Hey. Thanks guys. Good to see the whole team together. I want to ask about how you are thinking about the channel, I guess in regard – in terms of leveraging those folks for implementation work as the business scales. I mean you talked in prepared remarks around kind of the Five9 controlled high touch services models is the competitive advantage. How does that evolve overtime, what is kind of the thinking around timeline for that, what is involved in the process, any color along those lines would be helpful?
Yes. Great. Thanks DJ. Looking at the channel leverage, as I mentioned earlier, we are primarily relying on channel to open up opportunities even in the large Canadian one we got access. Our direct sales teams went in and sold. And so from a sales perspective, we still want to control that sales effort representing a product that is complex in many ways, is not something that you just hand off to a channel especially in the enterprise. So, I think you will see us continue to have a direct emphasis and a direct focus.
As far as getting third-parties and some of those channel partners to leverage for implementation services and professional services, certainly open to it, but we are very cautious. We have seen others in our space take the approach where they’re pushing out implementations and perhaps even first line support.
And it’s caused them to suffer in customer sat and increased churn rates and we have been the beneficiary of many of those, where customers just say they can’t get a hold of the expertise that they need in order to optimize and make the system do what they’ve purchased it for.
And so we have seen a lot of defections come over to Five9 simply, because they didn’t get that attention that they need and deserve. And so we are very careful not to extend that too much, but we are working with several, doing training and shadowing, and helping them get up to speed, so that some day we will get leverage and we will model that in when it comes.
Yes. Makes sense. And then to the extent you can say anything about the CEO search process, what is the latest there, is there any timeline you could share us to when you hope to have a permanent solution for that thing?
Yes. Hey DJ. This is Mike. I’ll take that one. We are in the midst of the search. It’s going extremely well, but I’ll tell you this, the Board and I are keeping the bar very, very high when it comes to the CEO search.
This is as you guys know a very unique CEO opportunity right where $200 million cloud software company growing very, very nicely with a huge tam ahead of us and as we have talked about this is the top of the second inning of a 9-inning ball game. So again, we are keeping the bar extremely high and we will update you guys when it’s appropriate. But as you can imagine, there’s a lot of interest.

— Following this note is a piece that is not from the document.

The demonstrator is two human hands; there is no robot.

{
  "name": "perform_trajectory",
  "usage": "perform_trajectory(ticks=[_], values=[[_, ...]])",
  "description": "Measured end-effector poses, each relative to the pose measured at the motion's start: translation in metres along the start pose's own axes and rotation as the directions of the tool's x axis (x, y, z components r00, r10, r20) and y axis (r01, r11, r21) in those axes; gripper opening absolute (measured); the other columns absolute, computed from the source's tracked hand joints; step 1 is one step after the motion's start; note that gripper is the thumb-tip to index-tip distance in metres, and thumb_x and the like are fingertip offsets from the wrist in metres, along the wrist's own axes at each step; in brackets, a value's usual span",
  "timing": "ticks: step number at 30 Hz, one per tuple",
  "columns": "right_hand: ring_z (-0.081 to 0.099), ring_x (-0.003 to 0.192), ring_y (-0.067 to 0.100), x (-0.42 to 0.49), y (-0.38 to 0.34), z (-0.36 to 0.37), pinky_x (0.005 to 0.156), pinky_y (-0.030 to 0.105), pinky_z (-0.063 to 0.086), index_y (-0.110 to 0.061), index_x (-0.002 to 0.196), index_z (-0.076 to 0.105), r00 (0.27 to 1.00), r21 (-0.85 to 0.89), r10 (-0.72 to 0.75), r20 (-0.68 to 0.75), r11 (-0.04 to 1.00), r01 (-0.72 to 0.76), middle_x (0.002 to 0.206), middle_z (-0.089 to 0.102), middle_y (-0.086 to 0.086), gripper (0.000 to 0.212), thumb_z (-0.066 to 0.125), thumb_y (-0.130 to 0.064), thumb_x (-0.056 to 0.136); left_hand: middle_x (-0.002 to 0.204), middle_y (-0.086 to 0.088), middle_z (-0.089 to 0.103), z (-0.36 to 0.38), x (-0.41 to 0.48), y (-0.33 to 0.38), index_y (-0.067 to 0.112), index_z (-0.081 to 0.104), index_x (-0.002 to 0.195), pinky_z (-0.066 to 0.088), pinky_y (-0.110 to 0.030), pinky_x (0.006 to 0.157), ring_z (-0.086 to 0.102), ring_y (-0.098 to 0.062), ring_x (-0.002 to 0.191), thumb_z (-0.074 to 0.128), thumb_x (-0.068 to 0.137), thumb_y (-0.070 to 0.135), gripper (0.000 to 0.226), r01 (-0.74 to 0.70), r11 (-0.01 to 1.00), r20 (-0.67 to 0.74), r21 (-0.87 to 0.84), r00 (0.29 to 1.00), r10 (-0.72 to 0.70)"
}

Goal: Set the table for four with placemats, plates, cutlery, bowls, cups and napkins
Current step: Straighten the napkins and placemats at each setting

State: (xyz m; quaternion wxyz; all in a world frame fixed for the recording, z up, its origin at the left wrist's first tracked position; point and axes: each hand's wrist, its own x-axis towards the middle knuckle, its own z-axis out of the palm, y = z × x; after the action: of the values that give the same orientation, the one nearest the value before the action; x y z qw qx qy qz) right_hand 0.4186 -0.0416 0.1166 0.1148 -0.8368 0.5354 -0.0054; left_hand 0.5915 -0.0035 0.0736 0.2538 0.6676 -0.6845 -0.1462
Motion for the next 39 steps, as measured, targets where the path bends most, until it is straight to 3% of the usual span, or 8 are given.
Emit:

Yes. That’s a good problem to have. Okay. Thanks guys. Appreciate it.
Thanks DJ.
And that does conclude our question-and-answer session. I would like to turn the program back over to the management team for any additional remarks.
Well, thank you for joining the call today. 2017 was another record year for Five9. We believe that we have demonstrated the ability to execute and continue to generate momentum in the enormous enterprise market opportunity and this sets us up well with 2018. We look forward to seeing you at the year-end calls. Thank you.
And ladies and gentleman, once again, that does conclude today’s conference and again, I would like to thank everyone for joining us today.